Namun kalau AI dipaksa menunjuk satu nama hari ini, pilihannya masih Spanyol.
Meski begitu, ada satu hal yang tidak bisa dihitung komputer secanggih apa pun. Piala Dunia dimainkan oleh manusia, bukan angka. Ada rasa gugup, ada keberuntungan, ada kartu merah, ada tiang gawang, ada keputusan wasit, dan kadang ada gol yang tercipta setelah bola memantul ke tiga pemain, satu sepatu, dua lutut, lalu entah bagaimana masuk ke gawang.

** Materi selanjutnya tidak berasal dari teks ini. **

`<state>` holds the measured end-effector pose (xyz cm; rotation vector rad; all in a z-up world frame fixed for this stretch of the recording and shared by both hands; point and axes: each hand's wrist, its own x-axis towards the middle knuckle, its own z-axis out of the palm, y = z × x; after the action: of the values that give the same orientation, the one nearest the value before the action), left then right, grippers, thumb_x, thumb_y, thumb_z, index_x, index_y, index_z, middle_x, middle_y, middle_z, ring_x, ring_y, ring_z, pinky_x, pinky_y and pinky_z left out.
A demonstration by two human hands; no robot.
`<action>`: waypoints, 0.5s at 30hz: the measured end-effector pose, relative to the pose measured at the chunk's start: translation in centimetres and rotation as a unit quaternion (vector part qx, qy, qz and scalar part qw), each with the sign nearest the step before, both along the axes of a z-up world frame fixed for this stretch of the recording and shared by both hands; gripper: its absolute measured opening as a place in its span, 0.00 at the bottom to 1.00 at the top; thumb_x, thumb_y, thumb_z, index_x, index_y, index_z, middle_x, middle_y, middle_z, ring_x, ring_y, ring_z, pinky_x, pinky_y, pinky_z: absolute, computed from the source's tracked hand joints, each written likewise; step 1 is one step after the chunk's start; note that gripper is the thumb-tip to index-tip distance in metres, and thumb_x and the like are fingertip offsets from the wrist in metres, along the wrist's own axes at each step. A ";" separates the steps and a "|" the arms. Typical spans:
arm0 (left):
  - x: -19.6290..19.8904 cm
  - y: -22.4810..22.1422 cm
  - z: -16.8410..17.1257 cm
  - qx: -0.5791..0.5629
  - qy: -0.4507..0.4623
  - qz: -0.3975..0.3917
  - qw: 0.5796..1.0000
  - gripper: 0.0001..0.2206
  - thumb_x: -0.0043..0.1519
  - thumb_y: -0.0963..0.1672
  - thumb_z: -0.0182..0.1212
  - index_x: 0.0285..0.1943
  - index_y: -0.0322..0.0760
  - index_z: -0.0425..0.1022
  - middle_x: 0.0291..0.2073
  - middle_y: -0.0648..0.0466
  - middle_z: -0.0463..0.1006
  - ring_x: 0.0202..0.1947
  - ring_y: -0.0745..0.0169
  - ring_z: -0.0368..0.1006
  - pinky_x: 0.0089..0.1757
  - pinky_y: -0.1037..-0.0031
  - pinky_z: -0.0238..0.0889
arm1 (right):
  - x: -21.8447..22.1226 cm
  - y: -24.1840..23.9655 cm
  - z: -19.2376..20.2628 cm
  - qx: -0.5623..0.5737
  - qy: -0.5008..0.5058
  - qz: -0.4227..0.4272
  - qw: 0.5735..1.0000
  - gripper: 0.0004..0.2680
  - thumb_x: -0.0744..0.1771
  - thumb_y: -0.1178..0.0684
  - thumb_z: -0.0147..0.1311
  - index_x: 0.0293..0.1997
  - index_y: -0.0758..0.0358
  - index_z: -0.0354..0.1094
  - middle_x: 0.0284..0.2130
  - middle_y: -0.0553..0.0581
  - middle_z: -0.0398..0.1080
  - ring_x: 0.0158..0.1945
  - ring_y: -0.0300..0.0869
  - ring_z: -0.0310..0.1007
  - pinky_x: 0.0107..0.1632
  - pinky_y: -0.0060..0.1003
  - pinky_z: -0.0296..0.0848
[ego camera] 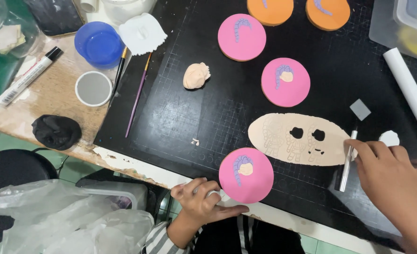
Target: Using a precision craft knife to carve detailed patterns and designs into a flat piece of dough or fondant on a cutting mat.
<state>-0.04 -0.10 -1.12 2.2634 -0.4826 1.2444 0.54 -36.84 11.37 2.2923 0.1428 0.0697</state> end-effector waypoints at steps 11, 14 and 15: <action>0.0 0.1 0.6 0.005 0.010 0.007 1.000 0.34 0.48 0.72 0.56 0.36 0.54 0.55 0.30 0.72 0.70 0.36 0.72 0.67 0.49 0.67 0.43 | 10.0 10.6 5.5 0.326 0.133 0.328 0.877 0.19 0.64 0.62 0.52 0.62 0.55 0.65 0.56 0.51 0.72 0.52 0.47 0.74 0.49 0.48 0.67; -0.3 0.2 0.9 0.016 0.022 0.016 1.000 0.36 0.47 0.73 0.58 0.35 0.52 0.55 0.31 0.72 0.71 0.36 0.71 0.68 0.50 0.67 0.43 | 16.1 18.7 3.9 0.313 0.173 0.472 0.806 0.18 0.66 0.64 0.46 0.65 0.61 0.64 0.60 0.54 0.71 0.49 0.50 0.73 0.49 0.45 0.65; -0.4 0.3 1.1 0.020 0.021 0.015 0.999 0.36 0.47 0.73 0.58 0.35 0.52 0.55 0.31 0.72 0.71 0.36 0.71 0.68 0.50 0.67 0.43 | 17.4 21.1 2.9 0.317 0.170 0.472 0.805 0.18 0.66 0.64 0.46 0.65 0.61 0.64 0.60 0.54 0.71 0.49 0.50 0.73 0.49 0.45 0.65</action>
<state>-0.45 0.22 0.02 2.3329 -0.4653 1.2099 17.93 -15.70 14.27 2.6094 1.6627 0.2455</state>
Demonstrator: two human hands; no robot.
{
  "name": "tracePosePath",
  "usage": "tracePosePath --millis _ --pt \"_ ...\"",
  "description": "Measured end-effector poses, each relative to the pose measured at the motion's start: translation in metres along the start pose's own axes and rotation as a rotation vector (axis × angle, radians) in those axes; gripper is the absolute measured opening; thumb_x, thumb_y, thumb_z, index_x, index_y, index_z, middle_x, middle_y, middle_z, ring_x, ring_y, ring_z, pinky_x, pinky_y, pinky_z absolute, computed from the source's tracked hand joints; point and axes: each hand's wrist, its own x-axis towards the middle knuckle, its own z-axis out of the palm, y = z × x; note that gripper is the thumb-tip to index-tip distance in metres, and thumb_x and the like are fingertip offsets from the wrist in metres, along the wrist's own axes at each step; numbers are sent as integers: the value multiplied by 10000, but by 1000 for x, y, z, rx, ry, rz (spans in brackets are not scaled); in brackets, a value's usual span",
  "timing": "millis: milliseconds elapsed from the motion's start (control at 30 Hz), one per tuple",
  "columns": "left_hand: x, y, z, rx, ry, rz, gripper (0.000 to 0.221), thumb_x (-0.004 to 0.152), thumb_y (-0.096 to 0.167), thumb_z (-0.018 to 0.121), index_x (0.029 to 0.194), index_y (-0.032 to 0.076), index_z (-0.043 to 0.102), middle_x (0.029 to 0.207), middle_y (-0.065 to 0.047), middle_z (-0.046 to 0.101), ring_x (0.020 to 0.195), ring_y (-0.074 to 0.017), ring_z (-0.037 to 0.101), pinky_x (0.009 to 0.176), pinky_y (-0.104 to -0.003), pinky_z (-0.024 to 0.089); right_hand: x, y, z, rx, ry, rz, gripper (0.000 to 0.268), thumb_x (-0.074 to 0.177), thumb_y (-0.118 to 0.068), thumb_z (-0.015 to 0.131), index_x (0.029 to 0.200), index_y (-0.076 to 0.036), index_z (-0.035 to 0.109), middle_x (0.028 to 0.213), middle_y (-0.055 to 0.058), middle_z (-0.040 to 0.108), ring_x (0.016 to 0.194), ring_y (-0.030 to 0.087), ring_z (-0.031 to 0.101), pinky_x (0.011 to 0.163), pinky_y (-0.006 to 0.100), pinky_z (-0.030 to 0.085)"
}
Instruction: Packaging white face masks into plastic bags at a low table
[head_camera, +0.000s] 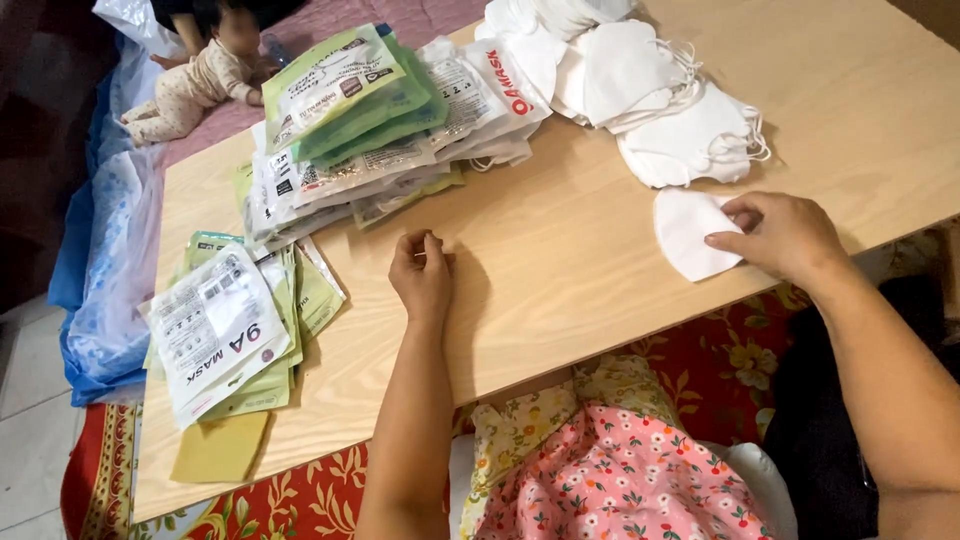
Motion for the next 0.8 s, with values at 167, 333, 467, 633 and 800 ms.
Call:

Kalau semuanya bisa ditebak komputer, kita cukup menyuruh superkomputer bermain melawan superkomputer dan hasilnya diumumkan lewat email. Tidak perlu stadion, tidak perlu suporter, dan tidak perlu komentator yang suaranya naik tiga oktaf setiap kali bola mendekati gawang.
Karena itulah favorit hanyalah status sementara. Trofi tidak diberikan kepada tim yang paling sering diprediksi juara. Trofi diberikan kepada tim yang masih berdiri tegak ketika yang lain mulai kehabisan napas.
Dan seperti biasa, bola tetap menjadi benda paling nakal di dunia olahraga. Bentuknya bundar, jalannya sulit ditebak, dan hobi utamanya adalah membuat para peramal, statistikawan, superkomputer, dan netizen terlihat salah di depan televisi.